RECOXA 15mg. 20 tablets
Recoxa is a medicinal product with a strong anti-inflammatory effect, relieves pain and reduces increased body temperature. Belongs to the so-called non-steroidal anti-inflammatory drugs (NSAIDs).
Recoxa is intended for the symptomatic treatment of rheumatic diseases, e. osteoarthritis, rheumatoid arthritis, ankylosing spondylitis (ankylosing spondylitis). Medicinal product is intended for adults and adolescents over 15 years.
2. BEFORE YOU USE RECOXA
Do not use Recoxa
Recoxa should not be used in patients with known hypersensitivity to meloxicam or any of the excipients. Recoxa should not be used by patients who are aspirin or other NSAIDs induce asthmatic problems, nasal polyps, angioedema / edema caused by allergy) or hives.

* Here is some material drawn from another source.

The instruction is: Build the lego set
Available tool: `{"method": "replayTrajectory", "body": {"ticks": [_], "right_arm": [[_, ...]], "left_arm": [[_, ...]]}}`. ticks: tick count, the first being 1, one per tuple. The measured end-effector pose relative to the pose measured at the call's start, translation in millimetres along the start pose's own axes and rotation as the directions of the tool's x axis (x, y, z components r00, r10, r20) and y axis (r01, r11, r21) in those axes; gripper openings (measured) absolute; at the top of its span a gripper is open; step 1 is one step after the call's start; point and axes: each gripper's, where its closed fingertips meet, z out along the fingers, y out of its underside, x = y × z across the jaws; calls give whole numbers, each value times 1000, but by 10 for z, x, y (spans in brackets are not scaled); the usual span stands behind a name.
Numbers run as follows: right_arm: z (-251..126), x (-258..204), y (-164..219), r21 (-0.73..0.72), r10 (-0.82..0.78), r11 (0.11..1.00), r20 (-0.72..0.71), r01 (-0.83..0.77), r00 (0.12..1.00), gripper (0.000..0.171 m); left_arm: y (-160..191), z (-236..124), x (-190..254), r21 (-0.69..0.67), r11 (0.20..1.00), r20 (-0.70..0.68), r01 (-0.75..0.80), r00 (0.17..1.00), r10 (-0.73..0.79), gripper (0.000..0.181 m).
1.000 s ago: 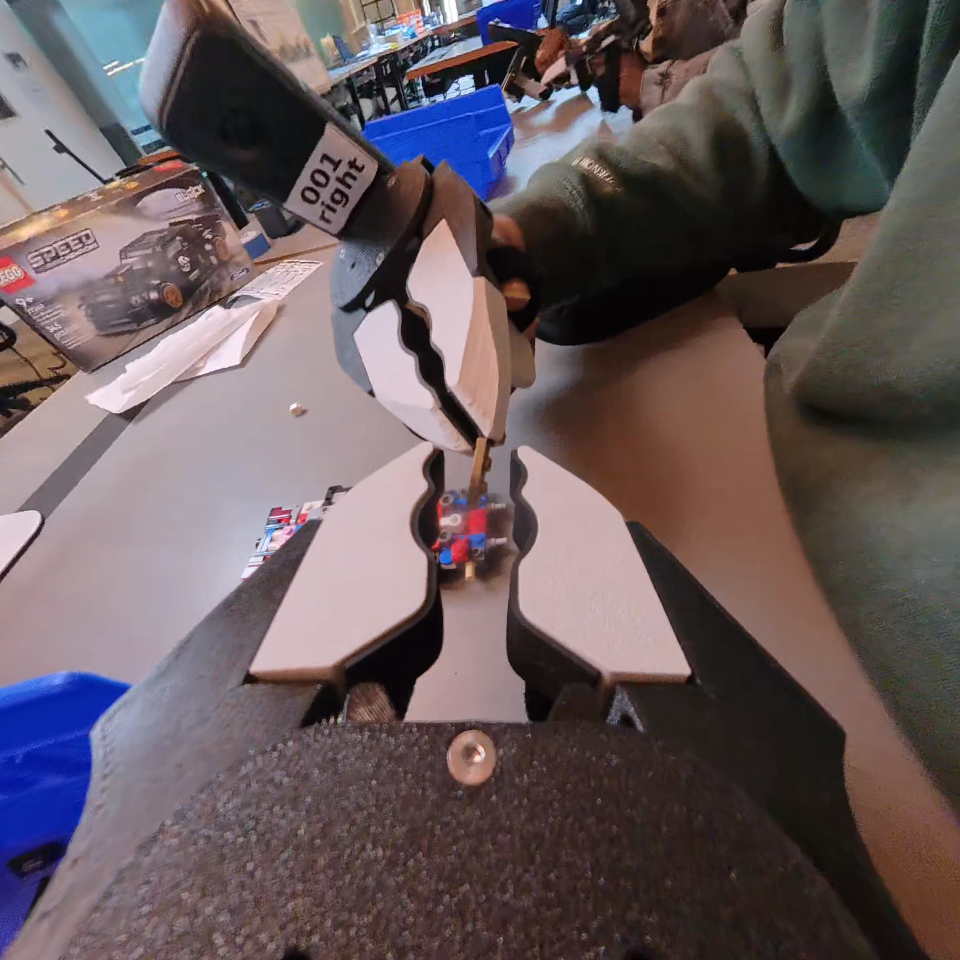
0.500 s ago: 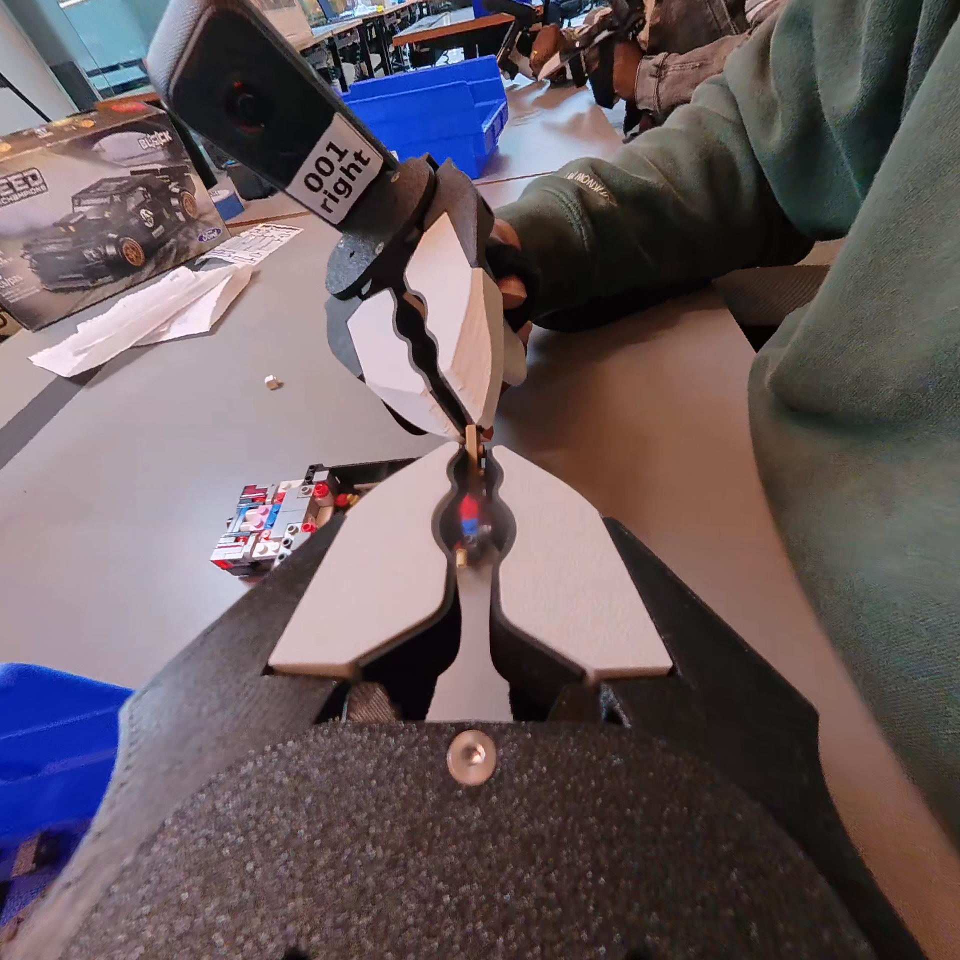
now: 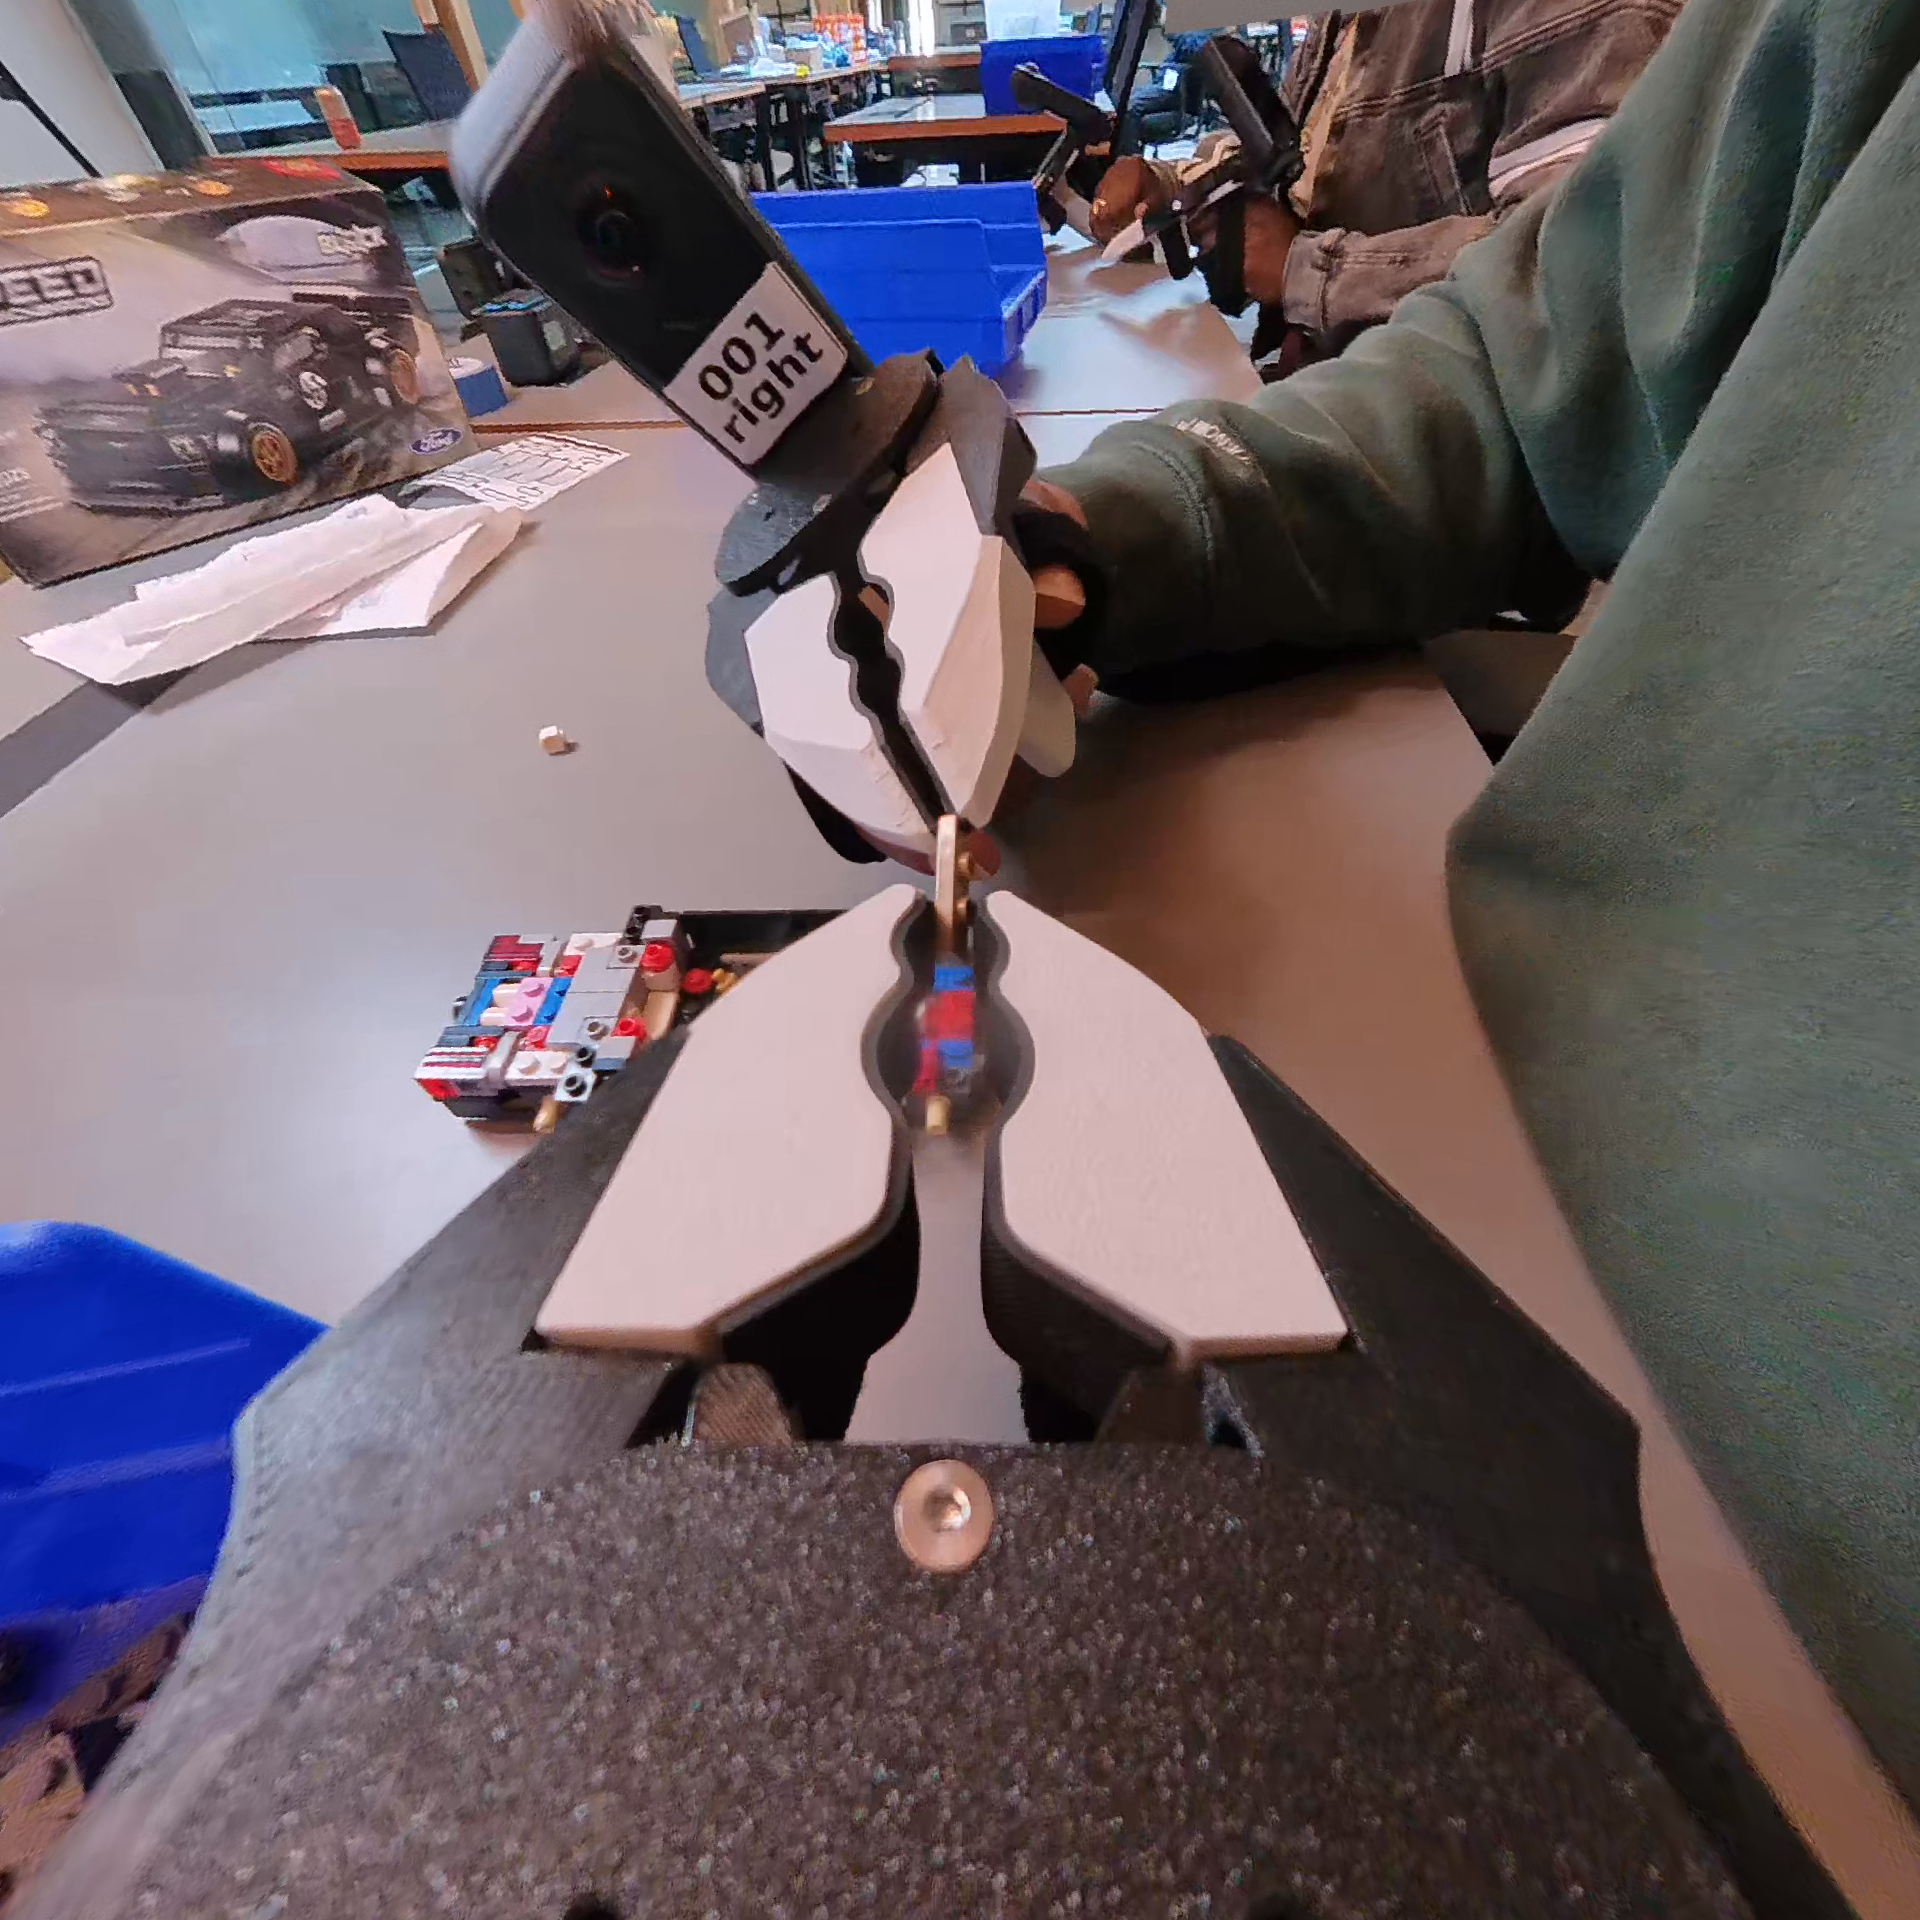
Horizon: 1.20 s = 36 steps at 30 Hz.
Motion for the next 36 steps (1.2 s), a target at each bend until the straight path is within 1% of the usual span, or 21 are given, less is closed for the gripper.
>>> {"method": "replayTrajectory", "body": {"ticks": [4,9,14,18,23,28,32,34,36], "right_arm": [[-25,16,-135,94,85,992,31,-87,996,2],[-58,-10,-277,201,218,950,125,-240,968,2],[-41,36,-306,233,299,914,167,-332,940,2],[-41,52,-308,241,324,901,176,-360,929,2],[-49,96,-303,249,337,896,154,-367,929,2],[-42,127,-291,249,316,909,105,-333,943,3],[-54,148,-290,245,247,938,27,-246,969,3],[-80,149,-292,217,132,969,-61,-116,989,10],[-90,125,-259,132,-54,988,-171,78,984,18]], "left_arm": [[-55,-57,-95,18,999,79,-50,996,48,8],[-146,-121,-216,48,992,186,-113,977,102,17],[-239,-183,-244,35,970,277,-239,935,220,14],[-183,-166,-247,-11,962,285,-274,921,266,8],[-188,-174,-259,-9,970,277,-242,932,235,8],[-198,-193,-255,9,985,243,-173,956,166,7],[-210,-217,-262,33,992,217,-125,969,115,7],[-212,-222,-257,52,996,183,-69,981,59,7],[-148,-192,-218,31,999,125,-9,992,5,7]]}}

The medicinal product must not be used by patients with active or recurrent (recurrent) ulcer or bleeding in the stomach or duodenum, bleeding or perforation of the gastrointestinal tract in the past related to past treatment with NSAIDs with severe hepatic impairment, severe renal failure who are not on dialysis (can not be subjected to dialysis), bleeding in the brain or other disorders related to bleeding, or severe heart failure.
Recoxa should not be used by children and adolescents under 15 years of age.
Recoxa should not be used during the third trimester of pregnancy.
• Special care is needed:
Drugs such as Recoxa may be associated with a small increased risk of heart attack ("myocardial infarction") or stroke. Any risk is more likely with high doses and prolonged treatment. Do not exceed the recommended dose and duration of treatment.
If you have heart problems, previous stroke or think that you might be at risk of these conditions (for example if you have high blood pressure, diabetes, high cholesterol or are a smoker) you should discuss your treatment with your doctor or pharmacist.
Concomitant use of Recoxa with other NSAIDs should be avoided.
Similarly, as with other medicinal products of the class of NSAIDs during treatment may occur in the digestive tract bleeding, ulceration or perforation, accompanied or not by warning signs or transient symptoms. These disorders are usually more severe in the elderly.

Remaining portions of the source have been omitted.